Congressman questions motive for agency furloughs
By DAN ELLIOTT, Associated Press
Updated 10:37 am, Wednesday, March 6, 2013
DENVER (AP) - Employee furloughs at the Pentagon's Missile Defense Agency appear to be part of a political agenda to make automatic federal budget cuts as painful as possible, a Colorado congressman said Wednesday.
"That tells me there is a political agenda going on to make this as painful as possible." - Doug Lamborn
Republican Rep. Doug Lamborn said he heard from a credible person inside the agency that a plan had been drawn up to cut spending without furloughs, but that proposal was rejected. He said he could not disclose the person's name.
"That tells me there is a political agenda going on to make this as painful as possible," said Lamborn, who represents Colorado's 5th District, which includes many military installations around Colorado Springs.
The Missile Defense Agency, with headquarters in Arlington, Va., is in charge of attempting to develop ways to shoot down missiles fired at the U.S. and its allies.
Pentagon spokeswoman Lt. Col. Elizabeth Robbins said civilian employees were being furloughed consistently across the Defense Department, although some agencies were able to furlough fewer people than others. She declined to comment specifically on Lamborn's comments.
Lamborn released a copy of a March 5 letter he wrote to Vice Adm. James D. Syring, director of the Missile Defense Agency, calling the furloughs "disturbing" and asking who ordered them.
The Pentagon has said the budget cuts that began on Friday will require that most civilian employees of the Defense Department be furloughed one day a week without pay until the fiscal year ends in September. The furloughs will not start until late April because advance notice to employees is required.

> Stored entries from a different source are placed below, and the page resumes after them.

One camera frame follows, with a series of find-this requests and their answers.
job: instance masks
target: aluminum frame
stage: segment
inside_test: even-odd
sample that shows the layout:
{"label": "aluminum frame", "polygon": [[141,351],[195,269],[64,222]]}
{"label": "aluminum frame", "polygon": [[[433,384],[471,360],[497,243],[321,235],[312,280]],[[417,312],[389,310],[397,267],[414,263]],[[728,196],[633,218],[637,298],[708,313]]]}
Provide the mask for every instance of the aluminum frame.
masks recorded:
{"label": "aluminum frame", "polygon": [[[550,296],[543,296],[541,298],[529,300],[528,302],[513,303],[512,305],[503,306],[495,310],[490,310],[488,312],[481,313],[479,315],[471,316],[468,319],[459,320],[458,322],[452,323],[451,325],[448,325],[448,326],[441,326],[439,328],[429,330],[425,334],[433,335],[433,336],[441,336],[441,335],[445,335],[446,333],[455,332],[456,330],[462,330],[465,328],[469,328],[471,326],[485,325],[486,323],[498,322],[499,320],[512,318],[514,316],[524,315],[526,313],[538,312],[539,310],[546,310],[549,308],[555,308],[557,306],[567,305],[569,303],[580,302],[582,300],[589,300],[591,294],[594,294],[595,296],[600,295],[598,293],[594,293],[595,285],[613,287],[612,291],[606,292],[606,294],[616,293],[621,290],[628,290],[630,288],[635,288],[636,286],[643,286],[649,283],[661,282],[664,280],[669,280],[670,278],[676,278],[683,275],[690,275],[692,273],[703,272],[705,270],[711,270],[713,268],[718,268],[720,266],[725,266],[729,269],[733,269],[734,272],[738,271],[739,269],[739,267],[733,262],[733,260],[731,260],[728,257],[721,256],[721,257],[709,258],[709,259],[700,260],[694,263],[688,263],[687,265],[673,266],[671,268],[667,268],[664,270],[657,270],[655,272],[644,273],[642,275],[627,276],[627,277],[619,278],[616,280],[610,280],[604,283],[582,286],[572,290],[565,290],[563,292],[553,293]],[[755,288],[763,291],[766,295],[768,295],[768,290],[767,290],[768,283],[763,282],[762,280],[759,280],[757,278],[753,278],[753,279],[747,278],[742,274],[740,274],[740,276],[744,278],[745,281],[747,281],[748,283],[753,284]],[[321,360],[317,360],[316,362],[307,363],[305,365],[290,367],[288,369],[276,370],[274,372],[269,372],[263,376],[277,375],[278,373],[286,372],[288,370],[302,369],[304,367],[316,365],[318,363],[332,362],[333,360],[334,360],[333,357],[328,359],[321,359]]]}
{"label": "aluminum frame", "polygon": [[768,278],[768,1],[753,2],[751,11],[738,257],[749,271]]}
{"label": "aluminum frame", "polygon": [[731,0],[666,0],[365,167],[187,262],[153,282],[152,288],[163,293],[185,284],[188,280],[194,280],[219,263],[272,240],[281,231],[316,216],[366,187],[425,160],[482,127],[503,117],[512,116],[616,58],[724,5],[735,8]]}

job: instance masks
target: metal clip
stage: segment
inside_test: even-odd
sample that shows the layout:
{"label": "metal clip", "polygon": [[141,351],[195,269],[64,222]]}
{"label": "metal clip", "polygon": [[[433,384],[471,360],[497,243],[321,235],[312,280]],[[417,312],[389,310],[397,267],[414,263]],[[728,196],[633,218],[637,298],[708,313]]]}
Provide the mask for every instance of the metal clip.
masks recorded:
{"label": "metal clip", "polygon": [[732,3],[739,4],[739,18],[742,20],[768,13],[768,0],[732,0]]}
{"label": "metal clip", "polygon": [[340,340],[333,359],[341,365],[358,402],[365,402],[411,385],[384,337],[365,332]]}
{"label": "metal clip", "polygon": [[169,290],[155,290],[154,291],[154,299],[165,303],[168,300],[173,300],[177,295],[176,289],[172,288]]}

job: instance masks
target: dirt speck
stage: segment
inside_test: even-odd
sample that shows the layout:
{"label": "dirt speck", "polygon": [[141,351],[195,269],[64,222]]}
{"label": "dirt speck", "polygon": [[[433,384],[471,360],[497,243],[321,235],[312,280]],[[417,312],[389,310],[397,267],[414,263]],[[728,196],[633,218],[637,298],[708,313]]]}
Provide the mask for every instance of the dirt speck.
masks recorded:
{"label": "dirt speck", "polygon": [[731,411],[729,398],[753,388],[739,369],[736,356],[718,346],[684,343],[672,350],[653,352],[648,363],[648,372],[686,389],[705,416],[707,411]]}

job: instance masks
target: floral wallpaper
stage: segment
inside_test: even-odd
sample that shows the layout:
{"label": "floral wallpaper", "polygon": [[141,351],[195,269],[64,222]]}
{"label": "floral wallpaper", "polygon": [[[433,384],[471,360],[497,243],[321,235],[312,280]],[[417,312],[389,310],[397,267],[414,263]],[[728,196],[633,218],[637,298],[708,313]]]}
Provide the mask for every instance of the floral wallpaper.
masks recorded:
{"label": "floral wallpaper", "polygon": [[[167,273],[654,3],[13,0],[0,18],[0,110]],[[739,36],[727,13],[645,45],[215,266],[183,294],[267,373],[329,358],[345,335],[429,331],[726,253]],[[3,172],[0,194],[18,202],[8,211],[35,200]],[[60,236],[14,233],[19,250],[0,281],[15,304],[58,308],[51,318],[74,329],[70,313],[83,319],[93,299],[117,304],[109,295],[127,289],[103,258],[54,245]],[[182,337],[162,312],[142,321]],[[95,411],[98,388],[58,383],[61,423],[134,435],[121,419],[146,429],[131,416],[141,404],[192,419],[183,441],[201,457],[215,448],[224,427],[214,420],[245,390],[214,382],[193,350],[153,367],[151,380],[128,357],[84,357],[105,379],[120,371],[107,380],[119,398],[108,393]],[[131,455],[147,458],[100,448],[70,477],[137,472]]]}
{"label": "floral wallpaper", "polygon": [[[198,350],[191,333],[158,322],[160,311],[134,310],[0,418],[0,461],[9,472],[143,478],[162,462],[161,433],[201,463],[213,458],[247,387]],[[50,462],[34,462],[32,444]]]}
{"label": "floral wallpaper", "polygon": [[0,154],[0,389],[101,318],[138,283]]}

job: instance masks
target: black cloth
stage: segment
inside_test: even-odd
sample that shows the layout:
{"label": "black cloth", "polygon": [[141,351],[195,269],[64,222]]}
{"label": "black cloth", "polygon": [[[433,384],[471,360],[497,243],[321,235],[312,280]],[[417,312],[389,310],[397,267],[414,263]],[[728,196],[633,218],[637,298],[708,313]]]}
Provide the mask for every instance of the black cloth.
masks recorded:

The cuts - part of a 2011 law - were once considered too damaging to enact and were designed to force Republicans and Democrats to come up with a compromise budget deal. No deal has been reached, however.
Lamborn voted against the 2011 law.
He said Wednesday he opposes additional tax revenue to close the federal budget gap, citing increases that were included in a January deal.
"We should pivot now to cutting the budget," he said. "However, I want the pivot to look at entitlement reform instead of taking it out of the hide of defense."
Entitlement programs include Social Security and Medicare.